How to complete this task: Go through the records and count every line that holds "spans". Only the number belongs in the reply.

Materials provided:
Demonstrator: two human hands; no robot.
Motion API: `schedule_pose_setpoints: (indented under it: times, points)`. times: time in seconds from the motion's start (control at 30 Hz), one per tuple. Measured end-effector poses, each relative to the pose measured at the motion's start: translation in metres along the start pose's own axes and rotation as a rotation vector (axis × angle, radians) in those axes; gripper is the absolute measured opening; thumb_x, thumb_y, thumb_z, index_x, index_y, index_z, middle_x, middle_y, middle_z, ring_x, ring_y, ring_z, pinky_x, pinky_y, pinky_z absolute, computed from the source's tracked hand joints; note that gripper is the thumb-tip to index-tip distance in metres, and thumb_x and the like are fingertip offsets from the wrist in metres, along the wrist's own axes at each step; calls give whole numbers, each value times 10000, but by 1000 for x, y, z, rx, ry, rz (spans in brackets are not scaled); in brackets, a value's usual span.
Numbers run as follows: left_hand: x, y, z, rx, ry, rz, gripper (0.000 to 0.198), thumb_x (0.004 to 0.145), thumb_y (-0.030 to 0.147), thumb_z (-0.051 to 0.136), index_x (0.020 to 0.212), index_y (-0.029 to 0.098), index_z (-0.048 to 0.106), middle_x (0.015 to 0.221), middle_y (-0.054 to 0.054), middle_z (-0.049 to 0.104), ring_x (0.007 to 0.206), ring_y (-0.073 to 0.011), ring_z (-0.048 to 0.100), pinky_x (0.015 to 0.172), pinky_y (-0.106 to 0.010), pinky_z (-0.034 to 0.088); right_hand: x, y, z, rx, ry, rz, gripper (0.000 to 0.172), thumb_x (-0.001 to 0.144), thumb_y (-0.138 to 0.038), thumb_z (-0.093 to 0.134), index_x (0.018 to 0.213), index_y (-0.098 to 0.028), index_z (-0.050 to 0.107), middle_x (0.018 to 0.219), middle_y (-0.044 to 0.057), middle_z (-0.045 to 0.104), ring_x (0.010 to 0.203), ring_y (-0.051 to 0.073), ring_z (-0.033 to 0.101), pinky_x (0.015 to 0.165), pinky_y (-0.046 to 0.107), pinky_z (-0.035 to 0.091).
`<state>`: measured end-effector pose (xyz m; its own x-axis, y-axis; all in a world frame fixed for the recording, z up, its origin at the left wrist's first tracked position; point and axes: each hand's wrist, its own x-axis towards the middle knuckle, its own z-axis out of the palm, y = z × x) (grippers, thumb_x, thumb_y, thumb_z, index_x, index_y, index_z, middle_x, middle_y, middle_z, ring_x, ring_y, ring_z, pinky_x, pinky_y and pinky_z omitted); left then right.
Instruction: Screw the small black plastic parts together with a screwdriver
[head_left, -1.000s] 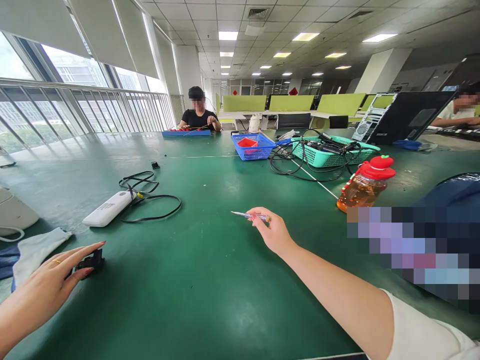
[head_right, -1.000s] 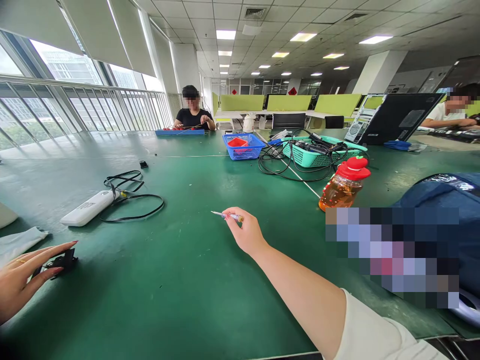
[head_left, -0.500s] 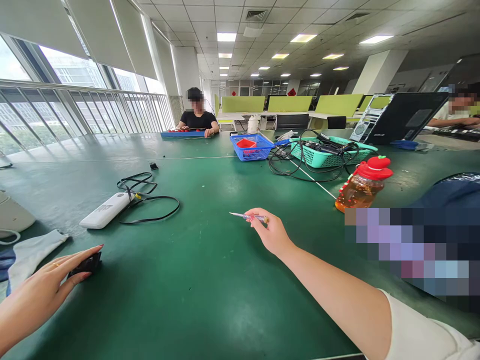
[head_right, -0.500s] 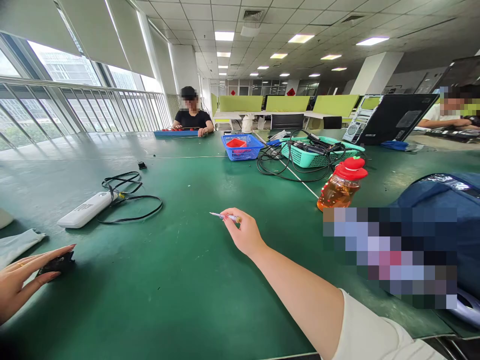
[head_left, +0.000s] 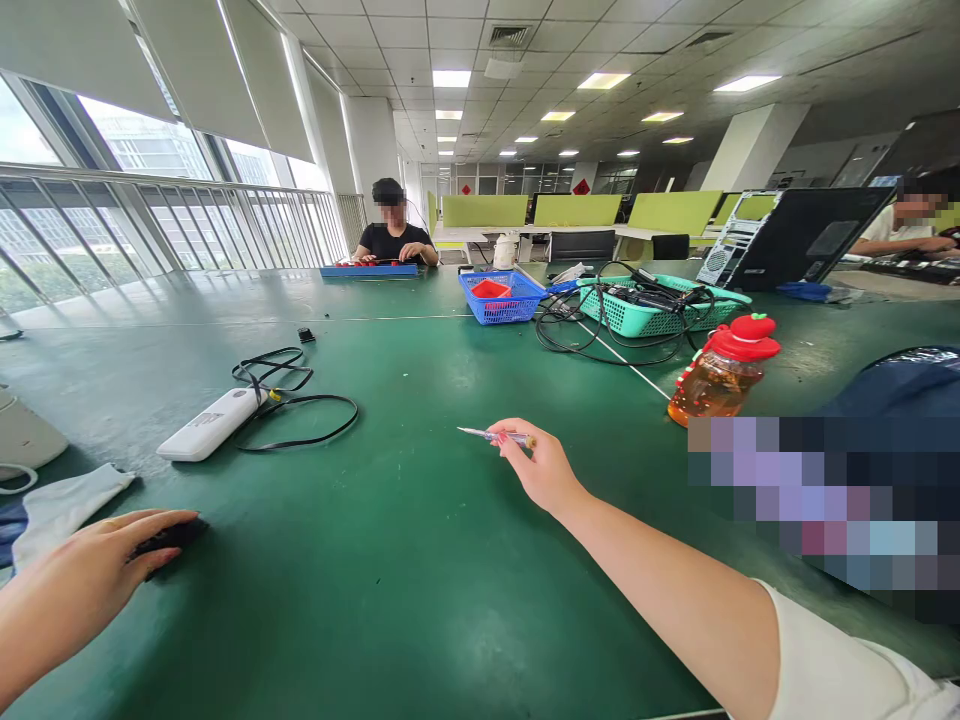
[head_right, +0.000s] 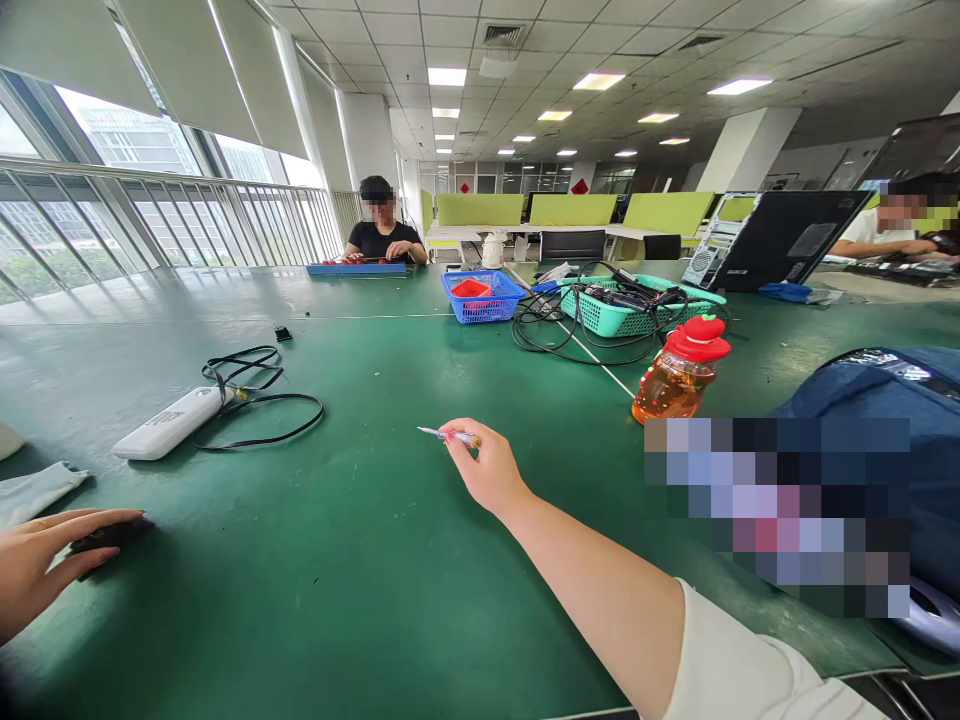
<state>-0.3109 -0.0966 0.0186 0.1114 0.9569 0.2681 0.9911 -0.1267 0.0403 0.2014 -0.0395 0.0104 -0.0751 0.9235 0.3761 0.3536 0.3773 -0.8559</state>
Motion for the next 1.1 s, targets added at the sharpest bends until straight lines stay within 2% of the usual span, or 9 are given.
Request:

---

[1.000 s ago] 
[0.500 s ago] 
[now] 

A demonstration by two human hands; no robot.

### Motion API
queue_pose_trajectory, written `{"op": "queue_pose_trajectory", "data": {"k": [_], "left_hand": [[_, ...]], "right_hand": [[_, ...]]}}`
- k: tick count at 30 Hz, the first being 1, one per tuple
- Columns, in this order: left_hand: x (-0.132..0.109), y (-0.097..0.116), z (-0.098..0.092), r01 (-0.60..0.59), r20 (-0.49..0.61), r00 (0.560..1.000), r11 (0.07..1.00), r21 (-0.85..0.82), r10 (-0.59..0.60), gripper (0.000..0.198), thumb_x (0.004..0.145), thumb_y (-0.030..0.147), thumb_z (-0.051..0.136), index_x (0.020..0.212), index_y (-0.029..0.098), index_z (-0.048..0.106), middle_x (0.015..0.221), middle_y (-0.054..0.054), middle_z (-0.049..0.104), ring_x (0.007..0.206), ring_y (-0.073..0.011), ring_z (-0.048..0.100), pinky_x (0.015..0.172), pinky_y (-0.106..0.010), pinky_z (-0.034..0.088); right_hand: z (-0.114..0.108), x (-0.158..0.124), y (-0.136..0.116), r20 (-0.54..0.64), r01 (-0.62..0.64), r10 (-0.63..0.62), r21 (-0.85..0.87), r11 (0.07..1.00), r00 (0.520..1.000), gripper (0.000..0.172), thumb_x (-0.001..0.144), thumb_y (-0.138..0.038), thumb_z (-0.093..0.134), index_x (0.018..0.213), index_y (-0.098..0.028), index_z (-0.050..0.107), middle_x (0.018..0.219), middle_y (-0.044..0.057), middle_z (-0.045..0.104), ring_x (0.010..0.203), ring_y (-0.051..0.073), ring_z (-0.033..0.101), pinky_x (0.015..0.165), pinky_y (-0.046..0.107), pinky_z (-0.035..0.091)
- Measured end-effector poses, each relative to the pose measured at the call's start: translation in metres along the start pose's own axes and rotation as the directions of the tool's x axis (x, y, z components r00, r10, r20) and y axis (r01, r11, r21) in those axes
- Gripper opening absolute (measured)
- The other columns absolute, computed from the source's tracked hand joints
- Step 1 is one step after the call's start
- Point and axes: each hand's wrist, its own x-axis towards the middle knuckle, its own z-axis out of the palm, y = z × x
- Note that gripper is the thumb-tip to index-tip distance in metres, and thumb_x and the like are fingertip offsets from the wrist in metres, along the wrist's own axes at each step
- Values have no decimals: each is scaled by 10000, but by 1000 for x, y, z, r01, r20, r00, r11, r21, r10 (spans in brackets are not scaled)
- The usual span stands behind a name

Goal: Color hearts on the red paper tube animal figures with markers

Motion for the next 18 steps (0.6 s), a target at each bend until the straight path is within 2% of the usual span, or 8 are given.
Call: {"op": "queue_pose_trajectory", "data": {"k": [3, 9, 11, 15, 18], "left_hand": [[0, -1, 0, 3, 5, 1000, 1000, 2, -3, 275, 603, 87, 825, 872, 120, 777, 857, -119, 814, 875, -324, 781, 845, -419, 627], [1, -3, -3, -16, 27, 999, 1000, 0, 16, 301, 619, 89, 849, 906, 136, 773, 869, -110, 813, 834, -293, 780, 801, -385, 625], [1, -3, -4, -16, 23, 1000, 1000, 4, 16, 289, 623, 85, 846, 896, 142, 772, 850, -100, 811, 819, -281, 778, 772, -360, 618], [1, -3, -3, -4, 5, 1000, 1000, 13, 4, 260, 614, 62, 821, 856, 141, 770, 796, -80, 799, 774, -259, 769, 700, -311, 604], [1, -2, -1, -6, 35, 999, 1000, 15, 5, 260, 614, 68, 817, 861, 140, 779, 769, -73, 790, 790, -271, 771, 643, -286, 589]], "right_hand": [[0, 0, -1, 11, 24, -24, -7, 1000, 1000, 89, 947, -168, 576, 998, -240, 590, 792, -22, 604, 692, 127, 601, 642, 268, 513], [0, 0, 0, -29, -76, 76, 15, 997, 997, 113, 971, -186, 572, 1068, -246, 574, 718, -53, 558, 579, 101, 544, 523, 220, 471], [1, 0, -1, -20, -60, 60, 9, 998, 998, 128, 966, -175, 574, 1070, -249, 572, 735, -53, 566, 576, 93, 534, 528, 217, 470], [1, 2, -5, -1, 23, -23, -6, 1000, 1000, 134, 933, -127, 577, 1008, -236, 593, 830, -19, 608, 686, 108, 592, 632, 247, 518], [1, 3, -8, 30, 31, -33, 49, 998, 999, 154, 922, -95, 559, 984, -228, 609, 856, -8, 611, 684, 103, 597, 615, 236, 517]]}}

Task answer: 2